> About this task: The records below are to be reproduced exactly, with every picture left out.

> Dataset entries:
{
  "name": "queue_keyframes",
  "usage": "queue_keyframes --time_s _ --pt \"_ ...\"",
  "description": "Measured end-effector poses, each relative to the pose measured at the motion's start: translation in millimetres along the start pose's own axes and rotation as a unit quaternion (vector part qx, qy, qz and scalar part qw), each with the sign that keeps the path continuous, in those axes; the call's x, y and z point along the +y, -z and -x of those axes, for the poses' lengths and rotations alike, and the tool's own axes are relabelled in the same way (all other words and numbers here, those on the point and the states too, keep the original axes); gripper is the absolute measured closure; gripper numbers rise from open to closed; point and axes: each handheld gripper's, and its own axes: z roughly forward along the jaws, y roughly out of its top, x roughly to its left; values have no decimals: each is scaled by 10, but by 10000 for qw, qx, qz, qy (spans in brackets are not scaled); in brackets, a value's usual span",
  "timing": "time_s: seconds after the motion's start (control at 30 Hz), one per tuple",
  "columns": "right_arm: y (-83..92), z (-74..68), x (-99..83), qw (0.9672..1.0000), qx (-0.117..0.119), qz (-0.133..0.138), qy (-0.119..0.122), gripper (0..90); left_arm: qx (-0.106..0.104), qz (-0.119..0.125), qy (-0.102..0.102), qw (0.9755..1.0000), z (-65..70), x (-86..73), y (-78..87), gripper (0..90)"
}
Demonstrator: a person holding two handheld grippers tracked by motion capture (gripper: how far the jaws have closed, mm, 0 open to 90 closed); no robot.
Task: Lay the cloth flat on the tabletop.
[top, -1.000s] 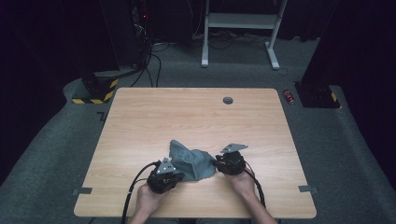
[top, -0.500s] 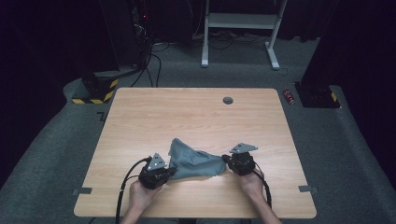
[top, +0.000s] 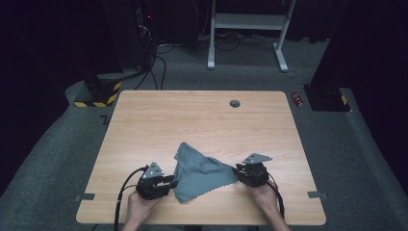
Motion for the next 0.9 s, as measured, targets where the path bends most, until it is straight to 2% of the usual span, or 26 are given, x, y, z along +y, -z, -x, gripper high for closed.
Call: queue_keyframes --time_s 0.13,0.2,0.3,0.47,0.57,0.7,0.77,0.8,0.9 --pt "-6 15 -38 9999 -9 -104 -35 704 417 -55 141 9990 -17 9 -76 568" --pt "-21 18 -55 9999 -33 -165 -10 750 563 -124 186 9982 -24 0 -144 547" --pt "-22 0 -65 9997 -39 -216 126 881 752 -191 226 9967 -41 -14 -230 532" --pt "38 -80 -104 9986 32 -307 431 892 1021 -222 181 9944 -53 -20 -302 514" --pt "83 -106 -147 9983 155 -337 441 872 1091 -208 127 9937 -61 -43 -325 497" --pt "91 -105 -99 9989 183 -261 349 755 1117 -75 136 9936 -73 -76 -329 475" --pt "76 -95 13 9995 175 -115 254 714 1176 68 76 9930 -80 -110 -338 461" --pt "54 -98 86 9996 190 -42 221 704 1203 67 119 9926 -78 -111 -340 456" --pt "-69 -132 336 9993 279 30 264 668 1296 44 56 9915 -76 -105 -345 432"
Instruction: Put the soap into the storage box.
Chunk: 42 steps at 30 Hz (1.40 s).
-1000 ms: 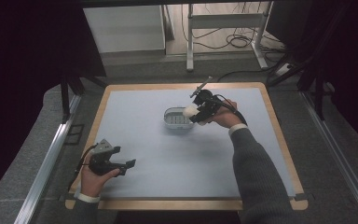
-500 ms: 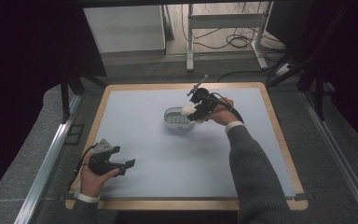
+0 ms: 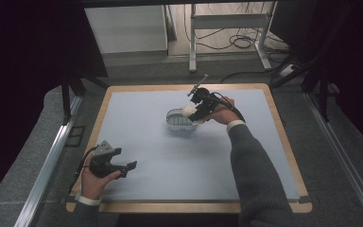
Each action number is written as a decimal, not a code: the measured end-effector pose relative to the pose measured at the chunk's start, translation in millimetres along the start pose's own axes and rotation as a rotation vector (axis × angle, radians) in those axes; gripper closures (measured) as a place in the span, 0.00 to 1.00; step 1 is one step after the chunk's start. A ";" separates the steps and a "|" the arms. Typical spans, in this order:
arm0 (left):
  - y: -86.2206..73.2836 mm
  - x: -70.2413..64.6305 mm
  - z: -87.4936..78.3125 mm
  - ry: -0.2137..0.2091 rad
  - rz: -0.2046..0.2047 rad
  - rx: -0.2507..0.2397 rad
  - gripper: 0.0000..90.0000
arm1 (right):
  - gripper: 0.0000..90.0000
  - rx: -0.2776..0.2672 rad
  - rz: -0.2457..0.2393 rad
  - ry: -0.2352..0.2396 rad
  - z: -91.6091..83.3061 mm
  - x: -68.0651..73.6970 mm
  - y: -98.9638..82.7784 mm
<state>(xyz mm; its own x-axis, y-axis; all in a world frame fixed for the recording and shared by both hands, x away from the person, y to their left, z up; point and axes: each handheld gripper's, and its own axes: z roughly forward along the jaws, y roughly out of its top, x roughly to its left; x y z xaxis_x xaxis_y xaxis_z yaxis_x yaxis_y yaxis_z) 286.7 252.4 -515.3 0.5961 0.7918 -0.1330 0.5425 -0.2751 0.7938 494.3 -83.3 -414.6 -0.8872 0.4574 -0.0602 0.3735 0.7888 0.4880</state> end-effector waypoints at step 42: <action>0.1 1.1 -1.3 -0.006 0.002 -0.004 0.13 | 0.54 0.033 -0.135 0.054 56.8 -10.9 21.5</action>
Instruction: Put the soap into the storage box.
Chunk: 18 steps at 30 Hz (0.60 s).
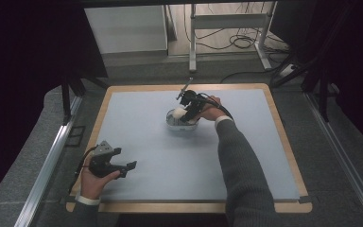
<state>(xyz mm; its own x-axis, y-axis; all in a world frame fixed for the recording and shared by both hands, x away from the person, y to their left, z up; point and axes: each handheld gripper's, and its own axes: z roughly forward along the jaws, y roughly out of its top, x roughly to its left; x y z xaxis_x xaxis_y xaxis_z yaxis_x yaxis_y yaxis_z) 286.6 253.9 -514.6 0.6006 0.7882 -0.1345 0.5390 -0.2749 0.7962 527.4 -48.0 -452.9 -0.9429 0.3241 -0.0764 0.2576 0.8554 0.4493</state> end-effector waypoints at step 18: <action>-0.4 -0.6 0.7 0.001 0.005 0.002 0.13 | 0.39 -0.157 0.190 -0.004 -28.9 6.2 -11.6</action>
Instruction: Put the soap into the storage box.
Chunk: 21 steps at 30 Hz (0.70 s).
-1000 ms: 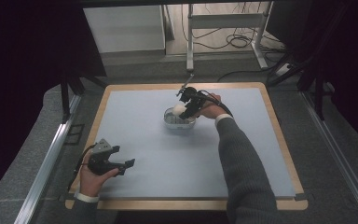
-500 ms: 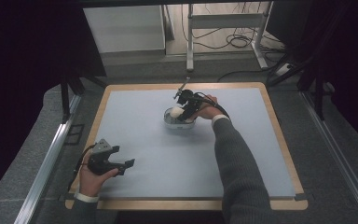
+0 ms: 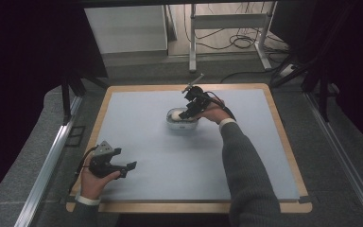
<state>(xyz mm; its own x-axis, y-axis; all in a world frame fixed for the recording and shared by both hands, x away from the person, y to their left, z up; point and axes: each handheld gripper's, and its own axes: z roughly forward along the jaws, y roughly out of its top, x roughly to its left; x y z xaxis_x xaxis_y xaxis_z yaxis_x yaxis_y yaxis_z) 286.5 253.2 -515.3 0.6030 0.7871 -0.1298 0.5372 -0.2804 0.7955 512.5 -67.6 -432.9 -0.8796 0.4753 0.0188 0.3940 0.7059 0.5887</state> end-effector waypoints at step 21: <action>0.1 1.7 -4.7 0.018 -0.005 -0.007 0.13 | 0.34 -0.174 0.095 -0.123 -52.1 30.0 -90.5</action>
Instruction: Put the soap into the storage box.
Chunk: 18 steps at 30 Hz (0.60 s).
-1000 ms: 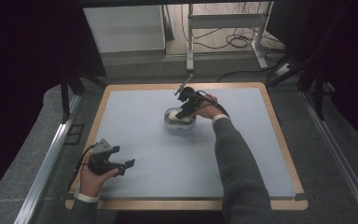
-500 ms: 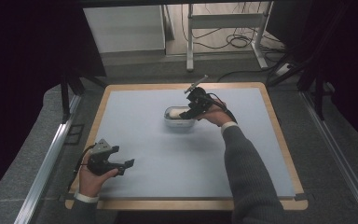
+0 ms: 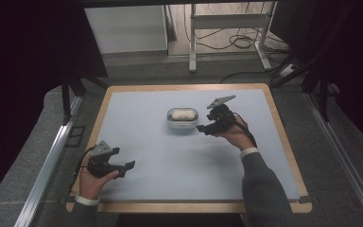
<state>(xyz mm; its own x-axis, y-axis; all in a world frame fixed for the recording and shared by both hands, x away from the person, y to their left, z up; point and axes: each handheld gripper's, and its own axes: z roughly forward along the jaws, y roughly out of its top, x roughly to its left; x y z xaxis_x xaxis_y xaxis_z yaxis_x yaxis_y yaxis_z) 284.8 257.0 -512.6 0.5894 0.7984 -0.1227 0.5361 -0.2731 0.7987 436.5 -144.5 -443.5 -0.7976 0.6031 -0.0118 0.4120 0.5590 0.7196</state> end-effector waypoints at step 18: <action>0.1 -1.6 1.3 -0.002 -0.002 0.004 0.13 | 0.33 -0.123 0.098 -0.062 -56.5 17.2 -106.4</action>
<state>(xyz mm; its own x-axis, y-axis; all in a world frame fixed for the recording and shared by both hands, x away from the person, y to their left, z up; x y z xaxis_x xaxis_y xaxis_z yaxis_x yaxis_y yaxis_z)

> Written response:
{
  "name": "queue_keyframes",
  "usage": "queue_keyframes --time_s _ --pt \"_ ...\"",
  "description": "Measured end-effector poses, each relative to the pose measured at the motion's start: translation in millimetres along the start pose's own axes and rotation as a unit quaternion (vector part qx, qy, qz and scalar part qw), each with the sign that keeps the path continuous, in those axes; the call's x, y and z point along the +y, -z and -x of those axes, for the poses' lengths and rotations alike, and the tool's own axes are relabelled in the same way (all other words and numbers here, those on the point and the states too, keep the original axes); gripper is the absolute measured closure; gripper numbers rise from open to closed; point and axes: each handheld gripper's, and its own axes: z roughly forward along the jaws, y roughly out of its top, x roughly to its left; values have no decimals: each is scaled by 10, but by 10000 for qw, qx, qz, qy (spans in brackets are not scaled); in brackets, a value's usual span",
  "timing": "time_s: seconds after the motion's start (control at 30 Hz), one per tuple",
  "columns": "right_arm: y (-83..92), z (-74..68), x (-99..83), qw (0.9672..1.0000), qx (-0.117..0.119), qz (-0.133..0.138), qy (-0.119..0.122), gripper (0..90); left_arm: qx (-0.106..0.104), qz (-0.119..0.125), qy (-0.102..0.102), qw (0.9755..1.0000), z (-65..70), x (-86..73), y (-78..87), gripper (0..90)"
}
Demonstrator: a person holding two handheld grippers tracked by motion capture (gripper: how far the jaws have closed, mm, 0 open to 90 closed); no robot.
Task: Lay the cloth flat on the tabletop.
[top, -1.000s] 
[top, -0.500s] 
[top, +0.000s] 
Motion for the next 0.9 s, as measured, targets where the path bends most, until it is straight to 2% of the usual span, or 26 are given, x, y, z along +y, -z, -x, gripper high for closed.
Call: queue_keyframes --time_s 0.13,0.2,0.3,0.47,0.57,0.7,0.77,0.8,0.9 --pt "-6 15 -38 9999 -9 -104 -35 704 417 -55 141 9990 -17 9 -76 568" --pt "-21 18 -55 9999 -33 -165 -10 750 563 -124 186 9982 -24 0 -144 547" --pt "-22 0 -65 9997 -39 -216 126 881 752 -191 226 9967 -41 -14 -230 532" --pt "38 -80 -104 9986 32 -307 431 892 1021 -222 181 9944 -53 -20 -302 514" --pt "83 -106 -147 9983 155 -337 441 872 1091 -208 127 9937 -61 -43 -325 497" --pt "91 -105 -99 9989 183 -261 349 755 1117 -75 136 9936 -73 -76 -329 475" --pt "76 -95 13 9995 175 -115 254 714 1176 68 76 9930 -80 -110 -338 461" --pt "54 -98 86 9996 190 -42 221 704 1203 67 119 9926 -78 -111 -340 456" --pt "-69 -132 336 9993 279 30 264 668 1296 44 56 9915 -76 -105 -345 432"
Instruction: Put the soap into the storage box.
Chunk: 42 steps at 30 Hz (1.40 s).
-1000 ms: 
-500 ms: 
+0 ms: 
Each action number is written as a decimal, not a code: the measured end-effector pose relative to the pose measured at the chunk's start, translation in millimetres along the start pose's own axes and rotation as a rotation vector (axis × angle, radians) in those axes; gripper closures (measured) as a place in the span, 0.00 to 1.00; step 1 is one step after the chunk's start. A ";" separates the steps and a "|" the arms. Typical spans, in this order:
arm0 (left):
  - y: -86.2206..73.2836 mm
  - x: -70.2413..64.6305 mm
  - z: -87.4936..78.3125 mm
  - ry: -0.2137..0.2091 rad
  - rz: -0.2046..0.2047 rad
  - rx: -0.2507..0.2397 rad
  - gripper: 0.0000..90.0000
arm1 (right):
  - gripper: 0.0000..90.0000
  - rx: -0.2776..0.2672 rad
  - rz: -0.2457..0.2393 rad
  - ry: -0.2352..0.2396 rad
  - z: -91.6091..83.3061 mm
  - x: -68.0651..73.6970 mm
  - y: -98.9638..82.7784 mm
<state>(xyz mm; its own x-axis, y-axis; all in a world frame fixed for the recording and shared by both hands, x away from the person, y to their left, z up; point and axes: each handheld gripper's, and its own axes: z roughly forward along the jaws, y roughly out of its top, x roughly to its left; x y z xaxis_x xaxis_y xaxis_z yaxis_x yaxis_y yaxis_z) 286.7 252.4 -515.3 0.5961 0.7918 -0.1330 0.5425 -0.2751 0.7938 494.3 -83.3 -414.6 -0.8872 0.4574 -0.0602 0.3735 0.7888 0.4880</state> end-effector waypoints at step 42: <action>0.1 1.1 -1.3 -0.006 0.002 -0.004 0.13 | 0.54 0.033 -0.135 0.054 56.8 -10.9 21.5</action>
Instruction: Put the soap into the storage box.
Chunk: 18 steps at 30 Hz (0.60 s).
<state>(xyz mm; its own x-axis, y-axis; all in a world frame fixed for the recording and shared by both hands, x away from the person, y to their left, z up; point and axes: each handheld gripper's, and its own axes: z roughly forward along the jaws, y roughly out of its top, x roughly to its left; x y z xaxis_x xaxis_y xaxis_z yaxis_x yaxis_y yaxis_z) 286.6 253.9 -514.6 0.6006 0.7882 -0.1345 0.5390 -0.2749 0.7962 527.4 -48.0 -452.9 -0.9429 0.3241 -0.0764 0.2576 0.8554 0.4493</state> end-effector waypoints at step 18: <action>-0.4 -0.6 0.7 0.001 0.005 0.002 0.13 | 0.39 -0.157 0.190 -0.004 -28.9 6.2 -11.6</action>
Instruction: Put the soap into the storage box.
Chunk: 21 steps at 30 Hz (0.70 s).
-1000 ms: 
-500 ms: 
+0 ms: 
<state>(xyz mm; its own x-axis, y-axis; all in a world frame fixed for the recording and shared by both hands, x away from the person, y to their left, z up; point and axes: each handheld gripper's, and its own axes: z roughly forward along the jaws, y roughly out of its top, x roughly to its left; x y z xaxis_x xaxis_y xaxis_z yaxis_x yaxis_y yaxis_z) 286.5 253.2 -515.3 0.6030 0.7871 -0.1298 0.5372 -0.2804 0.7955 512.5 -67.6 -432.9 -0.8796 0.4753 0.0188 0.3940 0.7059 0.5887</state> end-effector waypoints at step 21: <action>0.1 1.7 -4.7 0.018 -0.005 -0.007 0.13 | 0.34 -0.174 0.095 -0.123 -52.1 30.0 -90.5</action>
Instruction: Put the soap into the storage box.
Chunk: 18 steps at 30 Hz (0.60 s).
-1000 ms: 
-500 ms: 
+0 ms: 
<state>(xyz mm; its own x-axis, y-axis; all in a world frame fixed for the recording and shared by both hands, x away from the person, y to their left, z up; point and axes: each handheld gripper's, and its own axes: z roughly forward along the jaws, y roughly out of its top, x roughly to its left; x y z xaxis_x xaxis_y xaxis_z yaxis_x yaxis_y yaxis_z) 284.8 257.0 -512.6 0.5894 0.7984 -0.1227 0.5361 -0.2731 0.7987 436.5 -144.5 -443.5 -0.7976 0.6031 -0.0118 0.4120 0.5590 0.7196</state> end-effector waypoints at step 18: <action>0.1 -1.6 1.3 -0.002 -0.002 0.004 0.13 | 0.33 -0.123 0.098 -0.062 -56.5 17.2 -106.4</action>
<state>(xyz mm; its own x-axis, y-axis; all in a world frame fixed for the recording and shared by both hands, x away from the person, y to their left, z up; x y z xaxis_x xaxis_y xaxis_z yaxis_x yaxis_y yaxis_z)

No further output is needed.